David Frederick Cunningham (December 3, 1900 – February 22, 1979) was an American prelate of the Roman Catholic Church. He served as Bishop of Syracuse from 1970 to 1976.

Biography
David Cunningham was born in Walkerville, Montana, to David and Mary Ann (Fitzgerald) Cunningham. He was raised in Oswego, New York. He attended St. Michael's College in Toronto, Ontario, Canada, before returning to New York and studying at St. Bernard's Seminary in Rochester. He was ordained to the priesthood on June 12, 1926. He then served as a curate at St. Ambrose Church in Endicott, and was afterwards sent to further his studies at the Catholic University of America in Washington, D.C., from where he earned a Licentiate of Canon Law in 1930. Between 1930 and 1950, he served as secretary to Bishops Daniel Joseph Curley, John A. Duffy, and Walter Andrew Foery. He was raised to the rank of Domestic Prelate in 1941. He also served as an assistant at Loretto Rest Nursing Home and at St. John Church in Camden. In 1946 he was named pastor of St. John the Baptist Church and vicar general of the Diocese of Syracuse.

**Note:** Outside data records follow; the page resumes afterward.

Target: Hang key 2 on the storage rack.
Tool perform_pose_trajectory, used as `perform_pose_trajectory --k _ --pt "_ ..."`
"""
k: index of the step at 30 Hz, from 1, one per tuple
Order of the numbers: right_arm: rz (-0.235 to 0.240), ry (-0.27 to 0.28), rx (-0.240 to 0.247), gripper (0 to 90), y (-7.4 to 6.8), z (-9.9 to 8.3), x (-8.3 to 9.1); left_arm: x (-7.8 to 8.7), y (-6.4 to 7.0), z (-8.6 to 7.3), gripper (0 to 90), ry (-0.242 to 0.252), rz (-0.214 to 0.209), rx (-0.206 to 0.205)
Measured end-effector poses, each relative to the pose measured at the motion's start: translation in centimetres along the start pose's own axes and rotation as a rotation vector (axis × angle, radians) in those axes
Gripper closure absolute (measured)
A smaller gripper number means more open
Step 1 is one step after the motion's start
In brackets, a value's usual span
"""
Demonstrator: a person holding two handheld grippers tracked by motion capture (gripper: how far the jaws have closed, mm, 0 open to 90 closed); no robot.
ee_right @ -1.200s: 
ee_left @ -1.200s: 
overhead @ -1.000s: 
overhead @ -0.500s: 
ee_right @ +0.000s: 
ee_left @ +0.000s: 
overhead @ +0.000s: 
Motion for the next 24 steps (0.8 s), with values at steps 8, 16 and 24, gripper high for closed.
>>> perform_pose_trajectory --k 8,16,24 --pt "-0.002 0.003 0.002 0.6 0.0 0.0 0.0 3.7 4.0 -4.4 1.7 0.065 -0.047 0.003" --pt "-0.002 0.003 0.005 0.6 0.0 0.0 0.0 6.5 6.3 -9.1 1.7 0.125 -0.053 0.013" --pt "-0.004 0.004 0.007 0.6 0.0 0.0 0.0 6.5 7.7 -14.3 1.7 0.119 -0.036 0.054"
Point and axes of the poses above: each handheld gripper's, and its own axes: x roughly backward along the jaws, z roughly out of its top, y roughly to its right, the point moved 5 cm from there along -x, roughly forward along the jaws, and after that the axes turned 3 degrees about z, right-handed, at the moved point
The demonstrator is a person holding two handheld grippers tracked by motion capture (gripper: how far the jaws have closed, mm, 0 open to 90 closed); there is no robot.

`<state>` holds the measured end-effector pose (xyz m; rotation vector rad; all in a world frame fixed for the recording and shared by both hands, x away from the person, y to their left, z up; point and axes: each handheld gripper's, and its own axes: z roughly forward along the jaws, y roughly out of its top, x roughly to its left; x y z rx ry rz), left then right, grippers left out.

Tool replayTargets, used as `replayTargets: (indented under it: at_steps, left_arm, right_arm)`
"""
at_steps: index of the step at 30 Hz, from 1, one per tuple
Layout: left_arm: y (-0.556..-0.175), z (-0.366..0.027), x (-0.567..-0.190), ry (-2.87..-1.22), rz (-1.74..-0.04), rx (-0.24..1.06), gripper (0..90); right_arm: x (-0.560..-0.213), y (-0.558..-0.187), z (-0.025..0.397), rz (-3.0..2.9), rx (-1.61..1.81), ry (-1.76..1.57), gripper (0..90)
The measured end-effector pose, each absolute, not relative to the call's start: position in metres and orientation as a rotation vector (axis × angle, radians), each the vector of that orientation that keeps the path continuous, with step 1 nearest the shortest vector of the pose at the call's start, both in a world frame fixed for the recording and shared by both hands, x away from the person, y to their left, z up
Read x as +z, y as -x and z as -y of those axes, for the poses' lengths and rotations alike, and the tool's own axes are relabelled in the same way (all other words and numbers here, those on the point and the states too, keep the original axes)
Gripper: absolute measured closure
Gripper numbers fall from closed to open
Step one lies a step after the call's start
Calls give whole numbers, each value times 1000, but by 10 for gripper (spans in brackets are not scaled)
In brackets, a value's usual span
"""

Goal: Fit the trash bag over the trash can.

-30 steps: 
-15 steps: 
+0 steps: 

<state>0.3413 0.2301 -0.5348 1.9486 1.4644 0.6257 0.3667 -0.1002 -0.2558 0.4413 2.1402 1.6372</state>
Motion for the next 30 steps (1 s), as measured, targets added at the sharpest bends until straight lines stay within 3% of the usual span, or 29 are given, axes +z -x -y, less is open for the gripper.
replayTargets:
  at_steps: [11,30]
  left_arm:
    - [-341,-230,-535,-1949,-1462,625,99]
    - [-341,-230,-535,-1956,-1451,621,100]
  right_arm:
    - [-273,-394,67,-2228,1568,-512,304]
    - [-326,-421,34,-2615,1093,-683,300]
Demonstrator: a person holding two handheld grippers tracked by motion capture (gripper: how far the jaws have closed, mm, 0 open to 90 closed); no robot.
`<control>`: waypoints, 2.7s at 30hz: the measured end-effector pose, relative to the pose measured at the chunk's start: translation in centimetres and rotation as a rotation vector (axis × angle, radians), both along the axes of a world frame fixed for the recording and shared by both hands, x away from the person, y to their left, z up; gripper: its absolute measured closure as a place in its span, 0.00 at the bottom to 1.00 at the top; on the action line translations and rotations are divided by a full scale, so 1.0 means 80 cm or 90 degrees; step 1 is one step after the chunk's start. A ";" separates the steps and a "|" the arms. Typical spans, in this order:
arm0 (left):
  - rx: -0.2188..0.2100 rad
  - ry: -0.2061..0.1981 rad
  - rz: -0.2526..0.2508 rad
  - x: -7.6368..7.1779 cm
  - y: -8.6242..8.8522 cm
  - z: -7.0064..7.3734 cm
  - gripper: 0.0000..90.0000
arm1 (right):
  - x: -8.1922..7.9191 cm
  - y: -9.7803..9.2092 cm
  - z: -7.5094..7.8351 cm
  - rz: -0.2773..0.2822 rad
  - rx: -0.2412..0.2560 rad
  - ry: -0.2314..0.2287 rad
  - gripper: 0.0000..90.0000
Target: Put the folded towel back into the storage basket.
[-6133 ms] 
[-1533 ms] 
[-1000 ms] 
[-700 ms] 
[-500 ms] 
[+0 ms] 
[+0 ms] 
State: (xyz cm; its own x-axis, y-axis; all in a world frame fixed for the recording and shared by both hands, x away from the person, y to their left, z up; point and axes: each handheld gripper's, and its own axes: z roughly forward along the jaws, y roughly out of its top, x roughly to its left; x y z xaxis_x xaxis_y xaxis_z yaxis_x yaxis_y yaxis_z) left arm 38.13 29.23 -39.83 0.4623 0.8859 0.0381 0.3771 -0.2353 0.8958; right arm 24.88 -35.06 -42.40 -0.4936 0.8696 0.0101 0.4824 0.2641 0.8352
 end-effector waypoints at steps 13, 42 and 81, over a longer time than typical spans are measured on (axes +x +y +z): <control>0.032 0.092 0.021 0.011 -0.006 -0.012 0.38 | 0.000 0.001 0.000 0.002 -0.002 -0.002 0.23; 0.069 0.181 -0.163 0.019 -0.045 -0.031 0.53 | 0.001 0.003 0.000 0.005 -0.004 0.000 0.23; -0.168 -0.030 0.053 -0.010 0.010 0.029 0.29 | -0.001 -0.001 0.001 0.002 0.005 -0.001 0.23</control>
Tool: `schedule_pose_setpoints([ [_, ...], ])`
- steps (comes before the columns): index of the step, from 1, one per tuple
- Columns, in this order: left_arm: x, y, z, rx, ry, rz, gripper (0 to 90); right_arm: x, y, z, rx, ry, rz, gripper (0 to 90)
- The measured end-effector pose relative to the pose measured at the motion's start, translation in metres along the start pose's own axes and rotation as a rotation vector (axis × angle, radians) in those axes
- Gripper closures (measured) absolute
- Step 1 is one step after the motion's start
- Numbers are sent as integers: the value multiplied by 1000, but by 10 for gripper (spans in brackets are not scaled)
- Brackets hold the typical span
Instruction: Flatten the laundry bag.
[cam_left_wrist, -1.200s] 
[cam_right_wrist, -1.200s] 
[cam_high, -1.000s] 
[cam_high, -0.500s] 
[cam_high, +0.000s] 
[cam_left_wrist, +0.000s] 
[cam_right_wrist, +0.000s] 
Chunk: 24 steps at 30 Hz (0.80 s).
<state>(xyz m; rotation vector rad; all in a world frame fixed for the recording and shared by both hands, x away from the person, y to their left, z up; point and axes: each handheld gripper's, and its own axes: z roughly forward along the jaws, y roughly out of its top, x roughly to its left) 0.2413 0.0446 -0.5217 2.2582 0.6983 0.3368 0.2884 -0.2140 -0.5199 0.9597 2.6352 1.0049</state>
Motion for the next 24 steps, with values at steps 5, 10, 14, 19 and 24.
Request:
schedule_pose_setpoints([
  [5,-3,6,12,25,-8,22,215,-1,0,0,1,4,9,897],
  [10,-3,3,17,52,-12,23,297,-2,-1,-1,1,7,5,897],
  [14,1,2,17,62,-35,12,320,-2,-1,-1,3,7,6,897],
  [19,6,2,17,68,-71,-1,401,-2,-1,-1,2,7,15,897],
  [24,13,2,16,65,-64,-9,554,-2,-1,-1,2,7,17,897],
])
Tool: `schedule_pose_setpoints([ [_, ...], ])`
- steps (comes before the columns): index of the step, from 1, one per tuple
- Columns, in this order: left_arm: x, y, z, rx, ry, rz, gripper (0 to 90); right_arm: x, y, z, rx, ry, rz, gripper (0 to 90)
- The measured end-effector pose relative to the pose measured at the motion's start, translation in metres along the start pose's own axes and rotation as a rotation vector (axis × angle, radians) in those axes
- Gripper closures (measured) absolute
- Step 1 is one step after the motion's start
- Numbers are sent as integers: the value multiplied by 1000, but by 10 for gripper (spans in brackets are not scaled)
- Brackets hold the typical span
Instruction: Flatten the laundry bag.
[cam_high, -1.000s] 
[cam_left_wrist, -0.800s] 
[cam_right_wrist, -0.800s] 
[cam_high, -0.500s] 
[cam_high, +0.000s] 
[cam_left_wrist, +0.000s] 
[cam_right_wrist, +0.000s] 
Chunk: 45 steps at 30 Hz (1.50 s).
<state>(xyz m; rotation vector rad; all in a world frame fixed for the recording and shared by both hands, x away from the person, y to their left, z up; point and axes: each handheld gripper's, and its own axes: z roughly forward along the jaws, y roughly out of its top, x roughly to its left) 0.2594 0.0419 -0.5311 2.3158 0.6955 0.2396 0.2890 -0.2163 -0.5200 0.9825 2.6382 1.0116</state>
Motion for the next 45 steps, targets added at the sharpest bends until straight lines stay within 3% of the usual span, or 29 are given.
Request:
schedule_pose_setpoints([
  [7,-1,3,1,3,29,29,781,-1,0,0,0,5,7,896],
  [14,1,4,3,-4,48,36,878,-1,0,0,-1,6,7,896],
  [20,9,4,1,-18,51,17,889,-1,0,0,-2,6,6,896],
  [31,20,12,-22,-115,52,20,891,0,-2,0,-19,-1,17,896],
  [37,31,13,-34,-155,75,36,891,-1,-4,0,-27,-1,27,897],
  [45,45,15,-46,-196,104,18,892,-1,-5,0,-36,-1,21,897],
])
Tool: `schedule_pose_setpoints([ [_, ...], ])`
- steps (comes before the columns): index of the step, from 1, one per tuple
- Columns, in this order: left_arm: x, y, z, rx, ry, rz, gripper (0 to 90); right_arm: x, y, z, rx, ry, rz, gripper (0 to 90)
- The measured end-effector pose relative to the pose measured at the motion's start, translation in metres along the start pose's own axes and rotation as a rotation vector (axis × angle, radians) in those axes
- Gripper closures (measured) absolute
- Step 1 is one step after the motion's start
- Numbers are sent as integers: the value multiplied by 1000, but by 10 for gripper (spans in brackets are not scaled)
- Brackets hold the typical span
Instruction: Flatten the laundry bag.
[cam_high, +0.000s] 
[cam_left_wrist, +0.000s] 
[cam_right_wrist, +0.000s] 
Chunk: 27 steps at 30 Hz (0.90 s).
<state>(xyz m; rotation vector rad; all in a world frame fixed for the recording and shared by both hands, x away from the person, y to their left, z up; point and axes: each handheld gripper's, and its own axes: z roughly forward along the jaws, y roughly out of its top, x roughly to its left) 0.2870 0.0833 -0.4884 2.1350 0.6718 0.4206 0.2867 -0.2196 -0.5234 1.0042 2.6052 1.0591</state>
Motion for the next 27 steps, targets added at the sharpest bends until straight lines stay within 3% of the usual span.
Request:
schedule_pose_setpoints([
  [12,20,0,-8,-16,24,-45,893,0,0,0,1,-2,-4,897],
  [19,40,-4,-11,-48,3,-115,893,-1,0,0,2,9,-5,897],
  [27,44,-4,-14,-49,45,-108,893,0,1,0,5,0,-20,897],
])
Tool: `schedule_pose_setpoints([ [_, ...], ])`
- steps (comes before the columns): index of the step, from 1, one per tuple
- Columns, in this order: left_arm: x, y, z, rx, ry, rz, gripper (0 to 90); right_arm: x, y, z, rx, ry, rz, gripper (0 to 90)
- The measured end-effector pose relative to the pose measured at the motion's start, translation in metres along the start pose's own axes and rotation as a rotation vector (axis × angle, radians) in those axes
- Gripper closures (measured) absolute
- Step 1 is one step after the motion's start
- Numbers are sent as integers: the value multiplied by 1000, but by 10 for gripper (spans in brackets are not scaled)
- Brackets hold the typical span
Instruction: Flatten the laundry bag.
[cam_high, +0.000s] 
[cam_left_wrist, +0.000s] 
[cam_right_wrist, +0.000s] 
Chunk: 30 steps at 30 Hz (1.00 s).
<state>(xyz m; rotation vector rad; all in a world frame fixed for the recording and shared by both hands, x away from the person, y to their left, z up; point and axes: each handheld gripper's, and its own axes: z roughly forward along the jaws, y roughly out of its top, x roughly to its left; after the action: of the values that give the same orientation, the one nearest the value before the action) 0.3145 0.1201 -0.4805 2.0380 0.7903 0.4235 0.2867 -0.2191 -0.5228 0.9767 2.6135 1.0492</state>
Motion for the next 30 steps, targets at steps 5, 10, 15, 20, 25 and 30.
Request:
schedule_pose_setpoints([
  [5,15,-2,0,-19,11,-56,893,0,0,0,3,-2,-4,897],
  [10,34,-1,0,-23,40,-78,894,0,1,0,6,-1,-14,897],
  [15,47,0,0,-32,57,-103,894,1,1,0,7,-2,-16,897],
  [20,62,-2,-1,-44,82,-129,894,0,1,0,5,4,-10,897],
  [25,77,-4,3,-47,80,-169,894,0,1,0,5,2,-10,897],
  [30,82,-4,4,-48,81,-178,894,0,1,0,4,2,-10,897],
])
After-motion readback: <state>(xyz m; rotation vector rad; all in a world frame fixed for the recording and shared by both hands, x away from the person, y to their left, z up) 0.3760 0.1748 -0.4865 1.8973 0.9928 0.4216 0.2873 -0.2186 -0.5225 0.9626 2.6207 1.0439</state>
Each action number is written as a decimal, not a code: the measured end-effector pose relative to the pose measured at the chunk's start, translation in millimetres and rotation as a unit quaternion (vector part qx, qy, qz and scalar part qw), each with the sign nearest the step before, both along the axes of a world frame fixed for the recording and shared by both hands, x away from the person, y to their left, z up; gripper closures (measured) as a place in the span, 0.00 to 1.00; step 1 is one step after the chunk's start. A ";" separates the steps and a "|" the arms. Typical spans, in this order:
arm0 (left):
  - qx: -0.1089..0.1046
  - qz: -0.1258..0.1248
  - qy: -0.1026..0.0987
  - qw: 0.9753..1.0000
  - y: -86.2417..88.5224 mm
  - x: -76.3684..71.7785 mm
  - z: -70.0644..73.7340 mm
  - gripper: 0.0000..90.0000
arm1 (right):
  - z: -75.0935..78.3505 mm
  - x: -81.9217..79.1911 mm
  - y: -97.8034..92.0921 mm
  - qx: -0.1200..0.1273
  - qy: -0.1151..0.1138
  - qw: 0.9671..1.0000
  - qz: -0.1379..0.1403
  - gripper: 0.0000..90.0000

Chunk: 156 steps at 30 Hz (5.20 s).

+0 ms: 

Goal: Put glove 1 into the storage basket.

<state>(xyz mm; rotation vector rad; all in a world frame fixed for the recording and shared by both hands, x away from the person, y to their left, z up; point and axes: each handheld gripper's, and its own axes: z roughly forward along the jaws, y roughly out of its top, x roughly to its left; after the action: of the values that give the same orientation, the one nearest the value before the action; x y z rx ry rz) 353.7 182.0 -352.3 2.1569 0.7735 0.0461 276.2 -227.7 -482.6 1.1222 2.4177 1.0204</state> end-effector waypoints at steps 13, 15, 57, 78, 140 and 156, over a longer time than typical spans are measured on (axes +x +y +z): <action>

On April 5, 1950, Cunningham was appointed Auxiliary Bishop of Syracuse and Titular Bishop of Lampsacus by Pope Pius XII. He received his episcopal consecration on the following June 8 from Cardinal Francis Spellman, with Bishop Walter Foery and Archbishop Bryan Joseph McEntegart serving as co-consecrators. He was the first priest from the Syracuse Diocese to become a bishop. He attended all four sessions of the Second Vatican Council between 1962 and 1965. He was named Coadjutor Bishop of Syracuse by Pope Paul VI on June 16, 1967. He was appointed diocesan chancellor on September 1, 1969. Following the resignation of Bishop Foery, Cunningham succeeded him as the sixth Bishop of Syracuse on August 4, 1970.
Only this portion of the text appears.